**Your goal**
Among the lines below, copy exactly those from the one with "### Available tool" through the one with "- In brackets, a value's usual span", counting both ends.

**Raw data**

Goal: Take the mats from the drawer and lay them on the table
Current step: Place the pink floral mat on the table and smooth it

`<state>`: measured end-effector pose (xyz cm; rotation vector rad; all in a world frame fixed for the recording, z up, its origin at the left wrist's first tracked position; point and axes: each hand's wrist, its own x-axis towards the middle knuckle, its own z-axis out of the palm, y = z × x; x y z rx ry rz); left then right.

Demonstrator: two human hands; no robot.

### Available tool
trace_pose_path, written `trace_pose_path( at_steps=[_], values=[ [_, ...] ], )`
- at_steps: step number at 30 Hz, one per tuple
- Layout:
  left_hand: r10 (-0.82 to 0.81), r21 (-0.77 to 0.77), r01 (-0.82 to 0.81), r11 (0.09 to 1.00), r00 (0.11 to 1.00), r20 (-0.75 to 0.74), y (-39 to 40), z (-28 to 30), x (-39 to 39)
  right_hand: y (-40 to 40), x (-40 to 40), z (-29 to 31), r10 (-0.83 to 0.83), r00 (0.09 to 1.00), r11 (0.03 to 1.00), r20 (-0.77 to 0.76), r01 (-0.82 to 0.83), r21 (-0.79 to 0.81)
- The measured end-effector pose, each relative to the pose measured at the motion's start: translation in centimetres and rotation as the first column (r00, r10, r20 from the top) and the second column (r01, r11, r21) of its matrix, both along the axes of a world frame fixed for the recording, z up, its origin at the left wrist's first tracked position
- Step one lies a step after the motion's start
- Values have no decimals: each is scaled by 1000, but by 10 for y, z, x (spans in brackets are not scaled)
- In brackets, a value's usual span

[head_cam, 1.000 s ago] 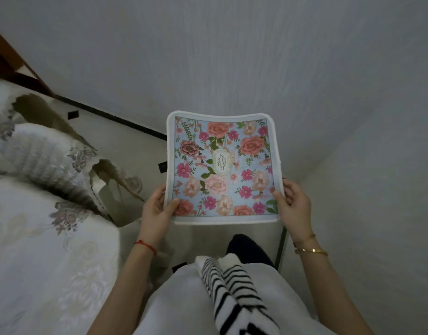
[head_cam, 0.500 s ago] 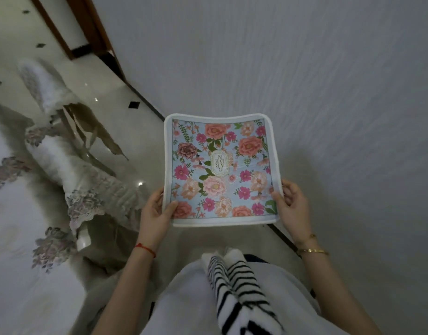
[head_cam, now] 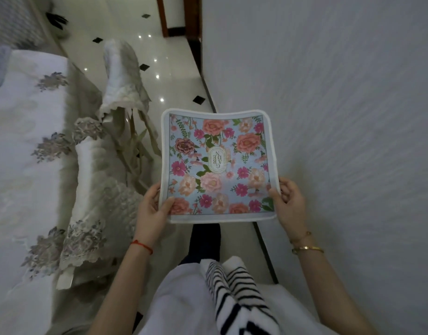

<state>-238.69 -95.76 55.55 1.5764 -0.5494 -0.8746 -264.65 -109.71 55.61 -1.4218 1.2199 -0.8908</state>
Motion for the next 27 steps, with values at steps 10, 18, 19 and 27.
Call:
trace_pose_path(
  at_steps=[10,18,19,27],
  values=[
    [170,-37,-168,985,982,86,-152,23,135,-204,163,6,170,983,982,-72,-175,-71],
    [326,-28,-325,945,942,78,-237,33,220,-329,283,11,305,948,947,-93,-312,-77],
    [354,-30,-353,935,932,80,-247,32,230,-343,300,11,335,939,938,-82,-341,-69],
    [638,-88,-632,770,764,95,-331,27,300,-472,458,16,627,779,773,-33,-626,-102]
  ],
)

**Answer to this problem**
### Available tool
trace_pose_path, written `trace_pose_path( at_steps=[_], values=[ [_, ...] ], )`
- at_steps: step number at 30 Hz, one per tuple
- Layout:
  left_hand: r10 (-0.82 to 0.81), r21 (-0.77 to 0.77), r01 (-0.82 to 0.81), r11 (0.09 to 1.00), r00 (0.11 to 1.00), r20 (-0.75 to 0.74), y (-39 to 40), z (-28 to 30), x (-39 to 39)
  right_hand: y (-40 to 40), x (-40 to 40), z (-29 to 31), r10 (-0.83 to 0.83), r00 (0.09 to 1.00), r11 (0.03 to 1.00), r20 (-0.77 to 0.76), r01 (-0.82 to 0.83), r21 (-0.79 to 0.81)
- The measured end-effector pose, each relative to the pose measured at the motion's start: translation in centimetres and rotation as the first column (r00, r10, r20 from the top) and the second column (r01, r11, r21) of its matrix, both along the axes of a world frame fixed for the recording, z up, its origin at the left wrist's first tracked position
- Step one lies a step after the motion's start
- Values have no decimals: each is scaled by 1000, but by 10 for y, z, x (spans in brackets are not scaled)
- In brackets, a value's usual span

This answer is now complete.